WORK TO BE COMPLETED: What is wanted is every line below from the one with "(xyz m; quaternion" up to and including the one with "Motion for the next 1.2", retyped exactly, pictures excluded, nothing else.
-------------------------
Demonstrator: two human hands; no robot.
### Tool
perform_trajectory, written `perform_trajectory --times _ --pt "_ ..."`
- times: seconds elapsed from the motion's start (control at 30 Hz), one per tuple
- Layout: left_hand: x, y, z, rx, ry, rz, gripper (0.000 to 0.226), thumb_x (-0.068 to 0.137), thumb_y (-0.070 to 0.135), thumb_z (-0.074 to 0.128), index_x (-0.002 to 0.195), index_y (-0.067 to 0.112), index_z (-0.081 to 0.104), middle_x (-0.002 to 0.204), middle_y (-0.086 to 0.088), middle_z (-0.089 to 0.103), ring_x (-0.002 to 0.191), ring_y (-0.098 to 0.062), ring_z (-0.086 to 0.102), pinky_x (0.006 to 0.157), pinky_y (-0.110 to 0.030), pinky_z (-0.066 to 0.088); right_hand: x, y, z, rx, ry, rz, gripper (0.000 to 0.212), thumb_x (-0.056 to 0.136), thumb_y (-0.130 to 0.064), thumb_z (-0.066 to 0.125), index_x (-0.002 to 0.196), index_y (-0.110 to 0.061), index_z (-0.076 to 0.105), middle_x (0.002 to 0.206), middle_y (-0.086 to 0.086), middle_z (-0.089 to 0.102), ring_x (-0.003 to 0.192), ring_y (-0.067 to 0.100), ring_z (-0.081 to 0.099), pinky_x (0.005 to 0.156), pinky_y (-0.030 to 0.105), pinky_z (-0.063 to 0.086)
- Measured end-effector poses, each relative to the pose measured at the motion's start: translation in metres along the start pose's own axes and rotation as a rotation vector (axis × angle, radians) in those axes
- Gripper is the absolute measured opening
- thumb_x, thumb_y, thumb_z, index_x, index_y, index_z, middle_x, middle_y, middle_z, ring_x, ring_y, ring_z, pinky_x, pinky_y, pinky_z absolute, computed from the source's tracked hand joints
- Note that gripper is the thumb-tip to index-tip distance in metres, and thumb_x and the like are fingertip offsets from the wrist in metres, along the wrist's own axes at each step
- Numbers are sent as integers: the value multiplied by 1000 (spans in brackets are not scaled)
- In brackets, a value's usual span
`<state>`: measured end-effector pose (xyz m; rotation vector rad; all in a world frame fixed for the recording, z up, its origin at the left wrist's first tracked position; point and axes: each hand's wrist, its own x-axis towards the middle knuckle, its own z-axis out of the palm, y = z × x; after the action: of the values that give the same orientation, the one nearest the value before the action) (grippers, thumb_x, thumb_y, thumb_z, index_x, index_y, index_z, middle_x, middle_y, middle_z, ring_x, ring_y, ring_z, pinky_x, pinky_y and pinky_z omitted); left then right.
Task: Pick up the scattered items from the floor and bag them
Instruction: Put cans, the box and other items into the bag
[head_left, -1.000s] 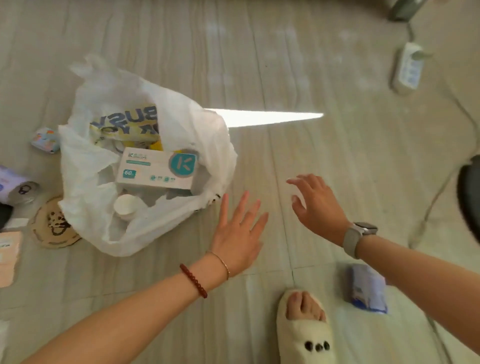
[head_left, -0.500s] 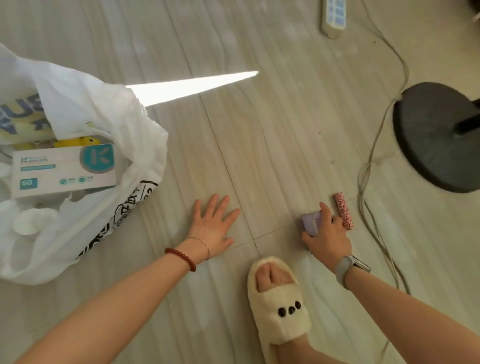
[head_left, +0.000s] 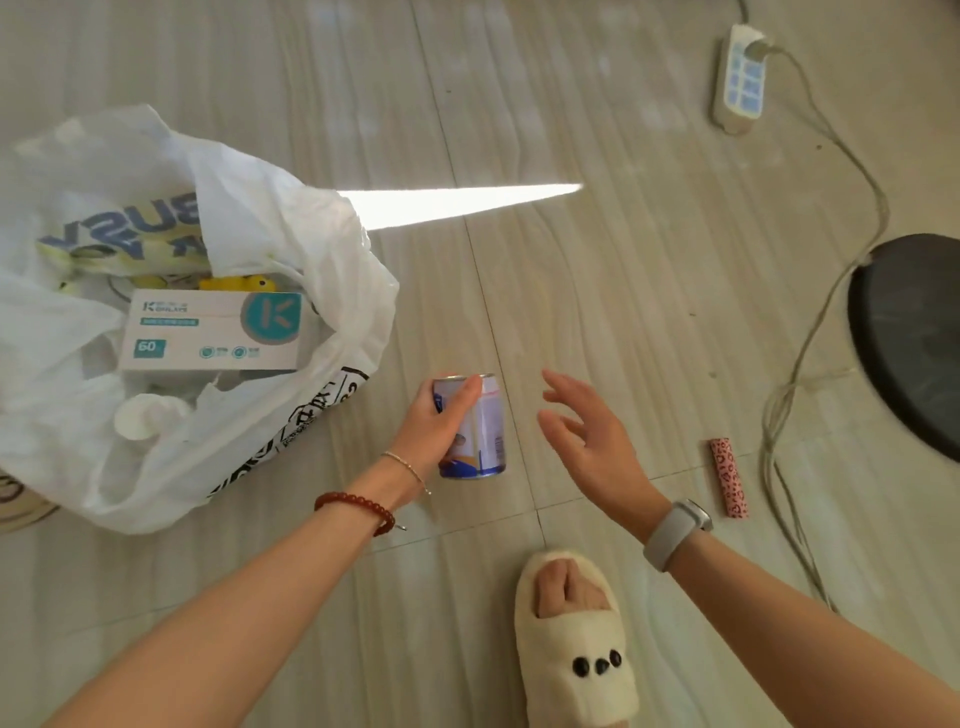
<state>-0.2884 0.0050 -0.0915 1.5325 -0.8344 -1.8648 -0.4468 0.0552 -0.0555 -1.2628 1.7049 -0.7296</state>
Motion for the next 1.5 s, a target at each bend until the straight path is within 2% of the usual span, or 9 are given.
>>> perform_trajectory --times 0.07,0.2,0.57,0.77,0.83,0.9,1.13,1.3,1.5 --pt "2 -3 -1 47 30 -6 11 87 37 54 83 27 51 86 -3 60 76 -18 57 73 -31 49 -3 33 -21 -278 203 33 36 91 -10 50 128 -8 49 127 8 49 117 22 49 101 32 41" --pt "3 -4 14 132 -19 58 6 87 32 56 82 29 53 82 4 60 76 -12 58 68 -23 49 -10 104 -56 -706 377 447 54 90 -12 46 140 -1 26 144 23 30 133 38 28 108 48 25" --pt "-7 7 15 313 -91 193 15 81 33 64 83 32 49 80 10 60 71 -4 59 56 -5 46 6 125 -80 -572 435 795 38 90 -7 42 127 2 37 129 28 40 116 44 40 93 50 40" --pt "-32 36 -35 308 109 399 41 53 60 55 90 42 48 89 20 60 75 13 58 70 -8 48 22 50 8 -235 186 194 45 87 -13 54 130 -11 39 119 10 51 88 20 62 75 41 56" --pt "-42 50 -55 284 202 470 42 54 58 55 93 42 48 92 20 60 80 11 58 76 -14 49 34 5 41 -70 130 28 43 87 -5 54 129 -8 41 110 8 52 69 -6 58 59 12 52" --pt "-52 64 -73 259 263 529 42 56 56 55 95 41 47 94 19 59 85 8 58 76 -12 49 44 -38 62 65 111 -109 40 86 2 53 125 -7 45 104 9 51 65 -13 54 53 3 44" --pt "-99 85 -161 196 639 646 41 60 51 57 97 41 43 97 22 56 83 16 57 72 -2 43 69 -155 129 114 -119 -483 34 84 -7 62 113 -20 49 94 -6 56 83 1 59 70 9 49" --pt "-105 68 -202 90 827 611 30 82 23 64 106 24 45 94 15 57 74 20 55 68 0 44 105 -182 174 -191 -249 -518 20 85 -15 60 101 -18 47 91 -6 55 93 21 60 82 43 53" --pt "-102 70 -215 -6 865 586 38 75 43 63 105 30 44 96 17 57 85 7 57 77 -16 46 134 -195 204 -409 -232 -622 17 93 -16 47 108 -10 52 114 10 58 96 24 56 83 36 49"
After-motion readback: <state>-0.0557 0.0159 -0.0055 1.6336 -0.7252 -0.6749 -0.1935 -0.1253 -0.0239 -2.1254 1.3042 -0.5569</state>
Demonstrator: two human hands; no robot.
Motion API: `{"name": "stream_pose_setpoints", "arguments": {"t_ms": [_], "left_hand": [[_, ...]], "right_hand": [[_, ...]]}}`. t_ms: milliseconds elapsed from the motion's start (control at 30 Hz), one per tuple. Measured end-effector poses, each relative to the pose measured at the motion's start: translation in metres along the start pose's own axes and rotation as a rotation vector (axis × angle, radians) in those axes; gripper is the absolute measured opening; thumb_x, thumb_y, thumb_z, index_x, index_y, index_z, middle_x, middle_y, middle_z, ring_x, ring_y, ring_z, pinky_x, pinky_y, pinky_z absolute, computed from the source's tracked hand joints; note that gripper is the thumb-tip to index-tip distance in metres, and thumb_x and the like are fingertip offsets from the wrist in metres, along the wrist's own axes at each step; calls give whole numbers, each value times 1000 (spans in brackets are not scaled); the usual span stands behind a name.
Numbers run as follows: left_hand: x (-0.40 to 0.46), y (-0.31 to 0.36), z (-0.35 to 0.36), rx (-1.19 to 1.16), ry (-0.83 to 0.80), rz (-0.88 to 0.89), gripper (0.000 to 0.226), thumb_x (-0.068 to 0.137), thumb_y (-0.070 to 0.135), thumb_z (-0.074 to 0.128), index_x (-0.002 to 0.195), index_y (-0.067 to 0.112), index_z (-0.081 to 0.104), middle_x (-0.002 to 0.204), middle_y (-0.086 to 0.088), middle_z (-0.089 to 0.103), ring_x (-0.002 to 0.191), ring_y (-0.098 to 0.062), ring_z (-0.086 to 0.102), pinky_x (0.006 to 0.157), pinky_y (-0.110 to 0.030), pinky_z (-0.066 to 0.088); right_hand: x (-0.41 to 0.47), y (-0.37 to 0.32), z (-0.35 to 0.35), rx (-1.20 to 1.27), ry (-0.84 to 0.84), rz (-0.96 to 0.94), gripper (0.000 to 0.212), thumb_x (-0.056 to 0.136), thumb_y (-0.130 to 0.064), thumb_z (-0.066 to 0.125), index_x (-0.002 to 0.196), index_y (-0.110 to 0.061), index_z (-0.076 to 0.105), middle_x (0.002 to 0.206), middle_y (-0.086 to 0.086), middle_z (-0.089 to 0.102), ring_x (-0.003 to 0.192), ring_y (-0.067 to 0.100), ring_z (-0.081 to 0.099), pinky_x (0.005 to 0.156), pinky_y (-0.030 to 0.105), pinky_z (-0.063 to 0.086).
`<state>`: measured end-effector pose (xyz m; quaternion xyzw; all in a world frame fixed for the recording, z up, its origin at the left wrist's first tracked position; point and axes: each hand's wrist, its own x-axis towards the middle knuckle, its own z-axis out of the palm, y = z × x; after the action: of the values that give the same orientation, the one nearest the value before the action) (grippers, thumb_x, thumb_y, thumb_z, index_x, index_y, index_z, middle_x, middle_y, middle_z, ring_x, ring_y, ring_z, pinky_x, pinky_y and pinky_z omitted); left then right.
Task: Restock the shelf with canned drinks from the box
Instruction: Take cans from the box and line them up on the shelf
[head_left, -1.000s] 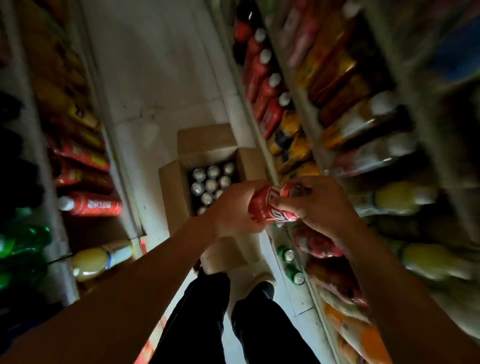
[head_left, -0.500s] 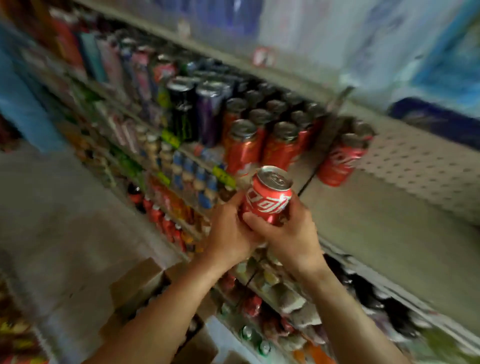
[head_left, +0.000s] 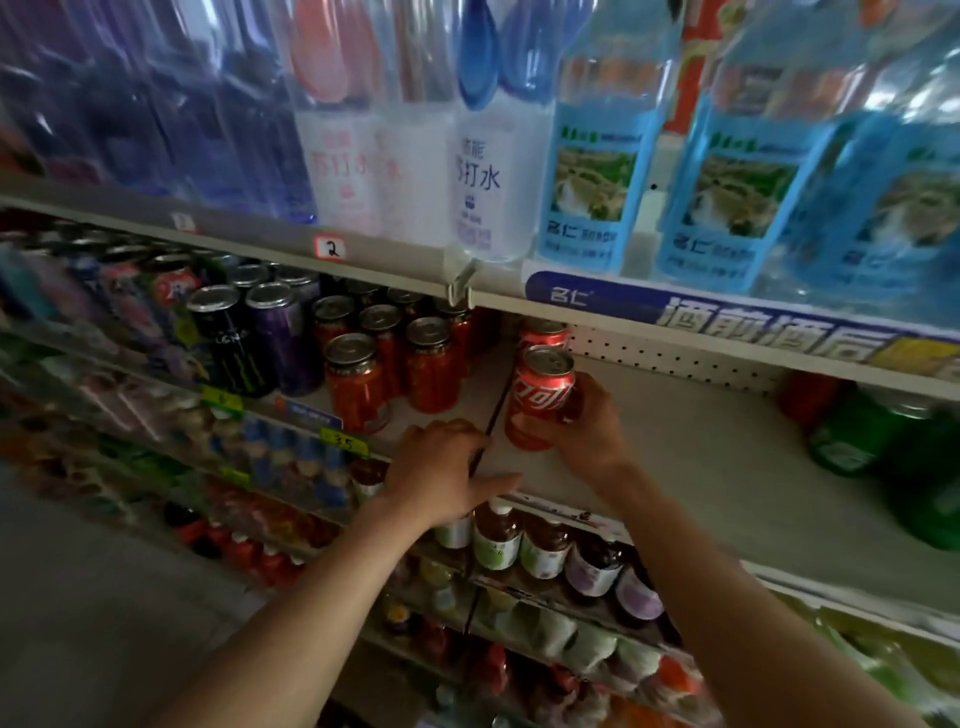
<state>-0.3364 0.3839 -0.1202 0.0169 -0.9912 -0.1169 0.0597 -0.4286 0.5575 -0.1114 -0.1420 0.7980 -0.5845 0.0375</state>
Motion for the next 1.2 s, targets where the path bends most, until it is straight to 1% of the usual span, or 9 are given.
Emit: {"name": "stream_pose_setpoints", "arguments": {"t_ms": [167, 267, 433, 633, 800, 967, 1067, 1133, 1200], "left_hand": [[2, -8, -8, -139, -80, 32, 49, 88, 63, 50, 119, 27, 65, 119, 8, 61, 110, -15, 58, 89, -34, 50], [-1, -9, -13, -137, -87, 65, 39, 93, 52, 52, 122, 29, 64, 124, 8, 60, 112, -15, 57, 87, -26, 45], [1, -10, -18, -144, -125, 69, 40, 93, 51, 52, 124, 30, 63, 127, 10, 56, 114, -13, 55, 81, -21, 38], [5, -11, -19, -144, -154, 60, 41, 92, 53, 53, 125, 30, 62, 127, 10, 55, 113, -13, 55, 81, -22, 38], [2, -12, -16, -168, -141, 63, 40, 93, 52, 53, 124, 29, 62, 127, 9, 53, 113, -15, 54, 86, -27, 44], [-6, -20, -12, -277, -93, 110, 31, 98, 35, 49, 123, 23, 63, 123, 5, 59, 110, -17, 58, 86, -28, 46], [-22, -31, -7, -366, 107, 157, 29, 97, 22, 54, 125, 19, 61, 123, 5, 60, 112, -11, 57, 91, -23, 47], [-41, -43, -2, -405, 294, 134, 27, 96, 21, 57, 122, 18, 63, 120, 6, 61, 112, -8, 56, 92, -22, 48], [-60, -54, 5, -431, 402, 74, 21, 97, 27, 56, 114, 19, 64, 111, 6, 62, 106, -8, 58, 86, -22, 49]], "right_hand": [[5, 2, 8, 26, 61, 16, 62, 60, -11, 92, 111, -21, 58, 92, -16, 66, 80, -8, 63, 61, 7, 50], [2, 5, 13, 4, 107, 39, 67, 57, -16, 94, 113, -22, 56, 95, -16, 66, 86, -4, 64, 70, 12, 52], [3, 2, 20, -153, 116, 123, 75, 58, -27, 93, 121, -15, 56, 112, 0, 66, 101, 14, 63, 90, 33, 53], [3, -3, 22, -201, 147, 144, 75, 57, -27, 94, 121, -15, 56, 116, 3, 67, 106, 18, 64, 88, 30, 51], [-1, -4, 24, -189, 177, 150, 75, 59, -28, 93, 120, -14, 53, 111, 1, 66, 94, 11, 60, 79, 26, 47], [-11, -4, 27, -201, 146, 125, 90, 60, -29, 92, 133, -14, 41, 131, 8, 56, 117, 24, 58, 89, 28, 45], [-39, -18, 26, -305, 279, -69, 85, 71, -34, 85, 139, -15, 37, 134, 4, 47, 117, 22, 53, 91, 32, 47], [-68, -32, 32, -281, 380, -326, 60, 80, -25, 79, 129, -13, 46, 122, -2, 50, 105, 13, 54, 85, 31, 51], [-94, -38, 49, -215, 294, -555, 39, 83, -11, 74, 116, -8, 55, 110, 1, 54, 95, 12, 55, 78, 25, 49]]}}
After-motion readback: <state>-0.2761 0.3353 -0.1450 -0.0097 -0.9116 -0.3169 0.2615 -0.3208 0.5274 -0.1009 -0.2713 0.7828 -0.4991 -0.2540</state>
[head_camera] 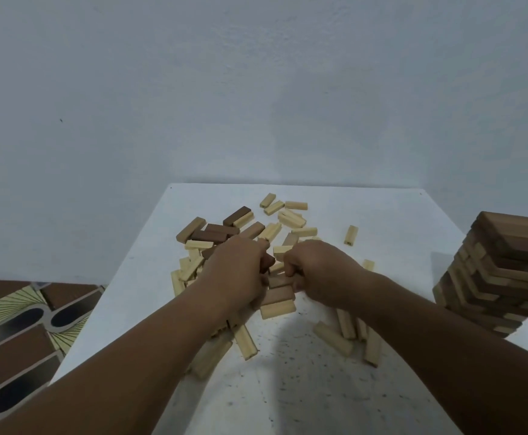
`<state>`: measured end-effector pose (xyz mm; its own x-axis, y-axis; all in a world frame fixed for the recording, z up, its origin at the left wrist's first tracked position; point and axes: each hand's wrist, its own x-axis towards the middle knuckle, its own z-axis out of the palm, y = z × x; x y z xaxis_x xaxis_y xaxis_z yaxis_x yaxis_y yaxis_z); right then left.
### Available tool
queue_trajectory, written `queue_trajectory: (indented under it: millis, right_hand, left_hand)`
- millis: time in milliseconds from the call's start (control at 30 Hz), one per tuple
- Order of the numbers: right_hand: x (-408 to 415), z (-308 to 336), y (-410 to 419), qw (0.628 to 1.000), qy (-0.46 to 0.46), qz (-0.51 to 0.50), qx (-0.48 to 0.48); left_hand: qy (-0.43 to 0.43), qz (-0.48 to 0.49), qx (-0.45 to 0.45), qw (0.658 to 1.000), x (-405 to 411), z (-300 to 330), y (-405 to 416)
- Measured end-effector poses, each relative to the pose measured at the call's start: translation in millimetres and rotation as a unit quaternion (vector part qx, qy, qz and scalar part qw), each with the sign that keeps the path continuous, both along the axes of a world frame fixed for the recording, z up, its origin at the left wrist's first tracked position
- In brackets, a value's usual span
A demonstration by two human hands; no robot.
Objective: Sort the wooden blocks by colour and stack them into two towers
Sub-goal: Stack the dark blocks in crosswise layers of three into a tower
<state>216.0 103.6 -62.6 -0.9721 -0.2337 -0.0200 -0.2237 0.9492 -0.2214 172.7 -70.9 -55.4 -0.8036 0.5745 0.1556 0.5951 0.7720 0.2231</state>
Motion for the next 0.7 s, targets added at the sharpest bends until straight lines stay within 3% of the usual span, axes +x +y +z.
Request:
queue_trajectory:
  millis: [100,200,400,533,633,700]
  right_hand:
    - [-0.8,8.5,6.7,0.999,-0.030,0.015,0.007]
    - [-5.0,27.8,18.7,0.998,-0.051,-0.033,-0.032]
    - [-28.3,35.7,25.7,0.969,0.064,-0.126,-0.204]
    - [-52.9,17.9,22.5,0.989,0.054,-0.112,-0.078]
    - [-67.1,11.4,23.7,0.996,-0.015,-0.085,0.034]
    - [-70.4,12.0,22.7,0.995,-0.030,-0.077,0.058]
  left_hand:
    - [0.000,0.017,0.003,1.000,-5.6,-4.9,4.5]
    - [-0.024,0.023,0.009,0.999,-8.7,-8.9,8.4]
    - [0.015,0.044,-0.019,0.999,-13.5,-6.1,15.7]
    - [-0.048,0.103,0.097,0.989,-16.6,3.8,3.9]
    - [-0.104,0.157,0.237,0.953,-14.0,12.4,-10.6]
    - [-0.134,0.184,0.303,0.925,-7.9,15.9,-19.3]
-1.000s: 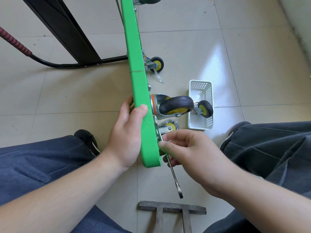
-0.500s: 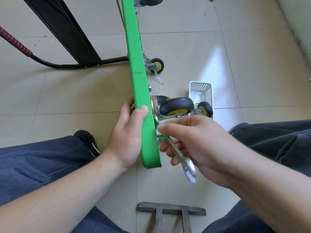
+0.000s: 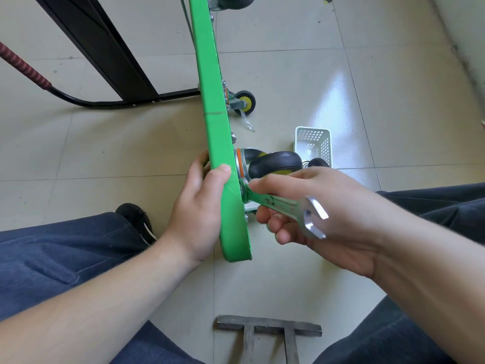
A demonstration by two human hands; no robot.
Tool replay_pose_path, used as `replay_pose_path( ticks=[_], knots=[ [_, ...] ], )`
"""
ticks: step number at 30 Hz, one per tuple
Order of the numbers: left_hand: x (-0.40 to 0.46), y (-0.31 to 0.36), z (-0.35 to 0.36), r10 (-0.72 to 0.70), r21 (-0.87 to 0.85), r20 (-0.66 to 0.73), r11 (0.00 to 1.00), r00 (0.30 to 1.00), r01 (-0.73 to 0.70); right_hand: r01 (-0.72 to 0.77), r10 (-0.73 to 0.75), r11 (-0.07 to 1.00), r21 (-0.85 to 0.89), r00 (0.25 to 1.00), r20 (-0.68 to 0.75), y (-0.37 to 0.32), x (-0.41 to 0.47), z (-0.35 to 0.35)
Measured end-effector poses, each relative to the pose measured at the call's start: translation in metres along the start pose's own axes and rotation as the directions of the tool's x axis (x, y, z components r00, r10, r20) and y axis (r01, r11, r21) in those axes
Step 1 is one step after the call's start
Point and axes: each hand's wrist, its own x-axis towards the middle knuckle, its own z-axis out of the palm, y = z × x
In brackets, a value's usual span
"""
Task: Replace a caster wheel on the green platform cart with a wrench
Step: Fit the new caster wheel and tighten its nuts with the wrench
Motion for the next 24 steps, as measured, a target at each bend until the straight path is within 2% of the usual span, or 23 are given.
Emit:
replay_pose_path(
  ticks=[4, 8, 13, 24],
  knots=[
    [-0.002, 0.001, 0.001, -0.016, -0.031, 0.006, 0.999, 1.000, 0.016, -0.017, 0.020, 0.997, -0.072, 0.999, 0.035, 0.015, -0.007, -0.011],
    [-0.003, 0.002, 0.002, -0.011, -0.052, 0.006, 0.999, 1.000, 0.012, -0.057, 0.055, 0.991, -0.122, 0.998, -0.018, 0.035, -0.006, -0.022],
    [-0.004, 0.004, 0.001, -0.017, -0.027, -0.005, 1.000, 1.000, 0.017, -0.041, 0.027, 0.992, -0.120, 0.993, -0.114, 0.056, 0.008, -0.020],
    [-0.002, 0.002, 0.001, -0.037, -0.006, -0.011, 0.999, 0.999, 0.037, 0.048, -0.073, 0.979, -0.198, 0.989, -0.125, 0.075, 0.026, -0.012]
  ],
)
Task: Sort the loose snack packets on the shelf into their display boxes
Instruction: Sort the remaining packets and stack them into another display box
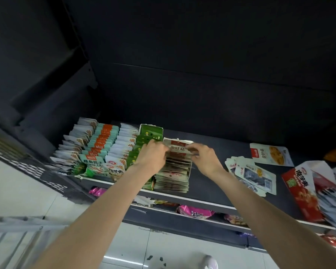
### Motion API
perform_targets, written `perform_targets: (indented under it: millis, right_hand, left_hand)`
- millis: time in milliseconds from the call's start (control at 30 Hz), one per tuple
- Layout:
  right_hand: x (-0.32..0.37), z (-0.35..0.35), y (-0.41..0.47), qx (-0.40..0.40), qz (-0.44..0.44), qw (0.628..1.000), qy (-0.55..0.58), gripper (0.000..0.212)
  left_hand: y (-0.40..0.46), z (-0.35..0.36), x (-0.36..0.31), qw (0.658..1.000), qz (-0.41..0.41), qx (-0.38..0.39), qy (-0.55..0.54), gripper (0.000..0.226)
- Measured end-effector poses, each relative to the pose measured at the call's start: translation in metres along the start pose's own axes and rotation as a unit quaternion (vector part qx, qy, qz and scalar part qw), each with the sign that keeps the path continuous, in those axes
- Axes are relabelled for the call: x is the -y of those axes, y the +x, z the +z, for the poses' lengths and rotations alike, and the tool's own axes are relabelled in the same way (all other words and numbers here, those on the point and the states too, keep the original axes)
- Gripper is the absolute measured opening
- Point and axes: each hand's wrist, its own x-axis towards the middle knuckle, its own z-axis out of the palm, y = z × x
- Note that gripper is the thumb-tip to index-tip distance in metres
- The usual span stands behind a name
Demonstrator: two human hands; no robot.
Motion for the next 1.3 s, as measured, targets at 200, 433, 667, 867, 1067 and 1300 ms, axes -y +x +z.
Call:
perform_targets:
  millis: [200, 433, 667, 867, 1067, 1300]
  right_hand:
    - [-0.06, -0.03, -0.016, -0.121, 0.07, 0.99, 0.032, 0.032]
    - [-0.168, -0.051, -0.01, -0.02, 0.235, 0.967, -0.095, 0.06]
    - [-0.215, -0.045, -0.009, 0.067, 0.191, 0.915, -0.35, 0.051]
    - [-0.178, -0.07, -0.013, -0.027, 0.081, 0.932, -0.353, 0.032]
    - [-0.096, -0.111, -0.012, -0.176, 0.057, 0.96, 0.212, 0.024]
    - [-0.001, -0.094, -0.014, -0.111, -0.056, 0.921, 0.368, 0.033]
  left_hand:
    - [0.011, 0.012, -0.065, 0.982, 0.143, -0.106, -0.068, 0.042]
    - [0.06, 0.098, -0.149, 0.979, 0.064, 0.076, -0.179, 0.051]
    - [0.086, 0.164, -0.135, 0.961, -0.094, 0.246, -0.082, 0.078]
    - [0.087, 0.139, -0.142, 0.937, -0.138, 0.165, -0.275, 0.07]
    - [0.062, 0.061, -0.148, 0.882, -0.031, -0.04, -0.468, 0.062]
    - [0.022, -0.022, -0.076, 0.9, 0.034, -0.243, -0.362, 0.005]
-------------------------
EXPECTED OUTPUT:
`<state>`: measured end-effector pose (xyz m; quaternion xyzw; all in a world frame fixed for the recording, z up, its origin at the left wrist's first tracked position; point and axes: each hand's wrist, its own x-axis towards the middle knuckle, its own z-axis out of the palm, y = z × x; after the action: of the values that give the same orientation, the one nearest the value before the action) (grippers, thumb_x, thumb_y, thumb_z, index_x, index_y, index_z, middle_x, middle_y, middle_z, ring_x, ring_y, ring_z, pinky_x, pinky_y and pinky_z omitted); left then right.
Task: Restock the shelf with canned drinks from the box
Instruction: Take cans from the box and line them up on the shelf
[head_left, -1.000s] 
[head_left, -0.500s] 
[head_left, +0.000s] 
<state>-0.3364 0.3839 -0.1202 0.0169 -0.9912 -0.1169 0.0597 -0.4286 0.5575 -0.1114 -0.1420 0.7980 -0.5845 0.0375</state>
Motion for the next 1.2 s, targets where the path bends most, until it is straight to 1% of the usual span, or 9 are given.

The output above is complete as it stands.